Adobe Reader 9 brings AIR to the world

Adobe has released the free Adobe Reader 9. This includes an AIR application to support Acrobat.com, a document management and collaboration site now in beta. Since Reader gets installed on most of the world’s active computers, this strikes me as a significant moment for Adobe’s new desktop runtime.

The actual application is disappointing. It does not do the main thing laptop users would like it to do, which is to synchronize documents for offline use. Nor does it include a desktop version of Buzzword; the link simply opens your web browser. Finally, the obsession with Flash seems silly. I saved a document as RTF and uploaded it to Acrobat.com by drag-and-drop. Then I double-clicked the document in the list, hoping it would open in Word (or whatever editor is registered for RTF). No luck: the app creates a Flash preview, rather slowly.

In other words, to edit a document I have to download it and then open it. If I want to have the revised version in Acrobat.com, I have to save it and re-upload it.

What’s odd is that Buzzword can open RTF files. So why isn’t there an option to “edit in Buzzword”?

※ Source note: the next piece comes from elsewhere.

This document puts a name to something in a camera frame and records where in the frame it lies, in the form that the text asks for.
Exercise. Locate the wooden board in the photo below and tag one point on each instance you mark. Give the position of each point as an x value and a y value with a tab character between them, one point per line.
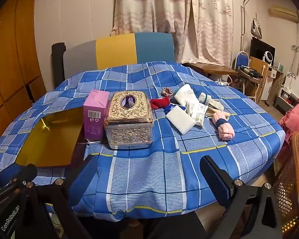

Even going first to Buzzword does not help. Click the Buzzword link, Buzzword opens in your web browser. Go to your documents: you get your Buzzword document store, not your Acrobat store. Wait – there’s an option “to access your other Acrobat.com files click here”. Click. Now I’m in Acrobat.com. Open. No luck: it’s still a Flash preview. Do I really have to download, go back to Buzzword, and re-upload to edit this online?

Microsoft’s SharePoint does this much better. I presume Adobe will fix the Acrobat.com – Buzzword integration, though going further and enabling smooth offline editing and saving in native applications such as Word may be too difficult.

Never mind. This is going to get AIR installed everywhere.